Photo: Jeremy Zawodny (@jzawodn)
Everyone’s mad at Craigslist again!Here’s what happened: Craigslist doesn’t like it when other websites use data from its listings. So it blocks them. A company called 3Taps figured out how to get around that by picking up snippets of Craigslist listings from Google and other search engines.
3Taps claimed yesterday that Craigslist instructed all search engines to stop indexing it yesterday, The Verge noted.
Here’s the thing: The normal mechanism websites use to block search engines is a file called robots.txt.
We just checked Craigslist’s robots.txt file, and it only seems to block specific parts of the site, not all listings. It’s also unchanged from last year, and no one was claiming Craigslist was blocking search engines back then.
And sure enough, Google displays recent listings from Craigslist right now.
Here’s another theory: Last Thursday, Craigslist engineer Jeremy Zawodny told people on Twitter that he was working on a Web crawler—the same kind of automated software that search engines use to index sites like Craigslist.

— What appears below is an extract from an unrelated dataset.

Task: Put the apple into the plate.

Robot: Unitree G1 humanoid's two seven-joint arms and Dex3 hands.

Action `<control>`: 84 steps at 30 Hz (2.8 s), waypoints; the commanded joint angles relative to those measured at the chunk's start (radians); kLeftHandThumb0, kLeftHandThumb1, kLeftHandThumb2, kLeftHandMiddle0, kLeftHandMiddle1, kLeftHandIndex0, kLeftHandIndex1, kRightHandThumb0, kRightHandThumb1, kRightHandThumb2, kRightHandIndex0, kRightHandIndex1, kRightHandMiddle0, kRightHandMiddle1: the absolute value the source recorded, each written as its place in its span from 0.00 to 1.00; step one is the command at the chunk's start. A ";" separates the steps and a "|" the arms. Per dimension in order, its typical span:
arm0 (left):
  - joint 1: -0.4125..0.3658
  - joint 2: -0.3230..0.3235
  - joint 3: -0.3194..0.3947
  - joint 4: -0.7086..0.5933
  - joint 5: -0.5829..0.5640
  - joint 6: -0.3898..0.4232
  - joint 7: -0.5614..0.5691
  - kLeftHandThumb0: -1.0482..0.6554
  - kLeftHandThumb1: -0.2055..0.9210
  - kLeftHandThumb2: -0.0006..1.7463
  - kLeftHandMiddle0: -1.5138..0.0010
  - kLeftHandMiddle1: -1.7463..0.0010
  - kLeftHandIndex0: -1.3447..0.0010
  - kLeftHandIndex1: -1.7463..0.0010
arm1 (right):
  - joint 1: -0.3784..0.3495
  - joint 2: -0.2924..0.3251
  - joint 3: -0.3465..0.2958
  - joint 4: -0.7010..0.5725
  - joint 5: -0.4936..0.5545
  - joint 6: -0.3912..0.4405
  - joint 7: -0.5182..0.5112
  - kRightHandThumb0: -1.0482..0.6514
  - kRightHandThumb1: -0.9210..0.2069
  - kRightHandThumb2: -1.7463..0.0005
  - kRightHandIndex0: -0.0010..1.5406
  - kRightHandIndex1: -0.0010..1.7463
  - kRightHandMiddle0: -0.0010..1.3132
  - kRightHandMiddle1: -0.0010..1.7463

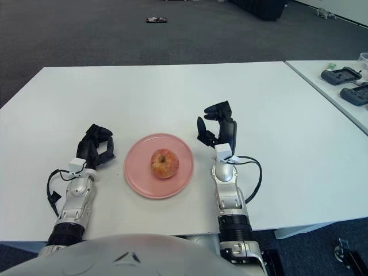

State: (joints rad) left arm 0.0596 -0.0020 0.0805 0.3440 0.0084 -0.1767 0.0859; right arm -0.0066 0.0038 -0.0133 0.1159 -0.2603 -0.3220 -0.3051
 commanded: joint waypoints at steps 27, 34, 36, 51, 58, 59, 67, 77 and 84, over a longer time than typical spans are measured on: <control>0.011 -0.004 -0.006 0.008 -0.007 0.052 -0.012 0.37 0.62 0.63 0.41 0.00 0.65 0.00 | 0.015 -0.015 -0.027 0.136 0.056 -0.013 0.022 0.37 0.35 0.39 0.44 0.81 0.34 1.00; -0.007 0.006 -0.003 0.004 -0.014 0.064 -0.028 0.37 0.62 0.64 0.40 0.00 0.65 0.00 | 0.016 0.002 -0.025 0.139 0.061 -0.027 0.007 0.37 0.34 0.40 0.44 0.80 0.33 1.00; -0.016 0.008 0.000 0.004 -0.013 0.067 -0.027 0.37 0.62 0.64 0.40 0.00 0.65 0.00 | 0.014 0.005 -0.026 0.143 0.054 -0.034 -0.002 0.37 0.34 0.40 0.44 0.80 0.33 1.00; -0.074 0.036 0.000 0.013 -0.013 0.072 -0.067 0.36 0.59 0.66 0.40 0.00 0.63 0.00 | 0.002 0.008 -0.036 0.198 0.058 -0.096 -0.026 0.38 0.33 0.41 0.42 0.77 0.33 1.00; -0.120 0.052 0.006 0.064 -0.011 0.068 -0.075 0.36 0.59 0.66 0.41 0.00 0.63 0.00 | -0.021 0.013 -0.038 0.232 0.050 -0.097 -0.044 0.38 0.33 0.41 0.42 0.76 0.33 1.00; -0.128 0.055 0.007 0.074 -0.012 0.067 -0.076 0.36 0.59 0.66 0.41 0.00 0.63 0.00 | -0.027 0.014 -0.037 0.238 0.049 -0.096 -0.047 0.38 0.33 0.41 0.42 0.76 0.33 1.00; -0.175 0.079 0.010 0.124 -0.016 0.055 -0.109 0.36 0.60 0.65 0.41 0.00 0.64 0.00 | -0.066 0.022 -0.036 0.293 0.042 -0.123 -0.089 0.38 0.33 0.41 0.42 0.76 0.32 1.00; -0.217 0.102 0.013 0.171 -0.008 0.044 -0.121 0.36 0.61 0.64 0.42 0.00 0.64 0.00 | -0.107 0.025 -0.036 0.342 0.045 -0.139 -0.118 0.38 0.33 0.41 0.42 0.77 0.32 1.00; -0.238 0.106 0.013 0.198 -0.004 0.035 -0.116 0.37 0.62 0.63 0.43 0.00 0.65 0.00 | -0.124 0.025 -0.038 0.373 0.061 -0.167 -0.109 0.38 0.32 0.41 0.42 0.78 0.32 1.00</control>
State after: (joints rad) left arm -0.1581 0.0924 0.0874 0.5163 0.0044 -0.1510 -0.0367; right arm -0.1071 0.0269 -0.0453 0.4706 -0.2150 -0.4656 -0.4149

He went on to explain that he was working on making the site “more searchable.”
On Friday, he noted that he was having to rate-limit his software to prevent it from tripping “throttles”—mechanisms Craigslist uses to prevent Web crawlers from overwhelming the site with requests. (Unlike a robots.txt block, throttling would only have a temporary effect.)
So here’s a theory—and we stress that this is just a theory: Zawodny’s crawler may have put enough of an extra burden on Craigslist’s own servers that it stopped serving results to Google and other search engines trying to index it. That would have resulted in 3Taps being unable to scrape Craigslist listings—but accidentally, not deliberately.
We asked Craigslist PR for comment and haven’t heard back yet.
Zawodny appears to have been so heads-down in coding that he wasn’t aware of 3Taps’ complaint.
“What reports?” he replied on Twitter when we inquired.
After we filled him in, Zawody pooh-poohed our notion—but he did concede that his Web crawler got blocked until he made some changes.
So it may just be a crazy coincidence, but it does confirm that Craigslist sometimes blocks search engines to keep its site from getting overloaded. What really happened? Even a top Craigslist employee doesn’t seem to know.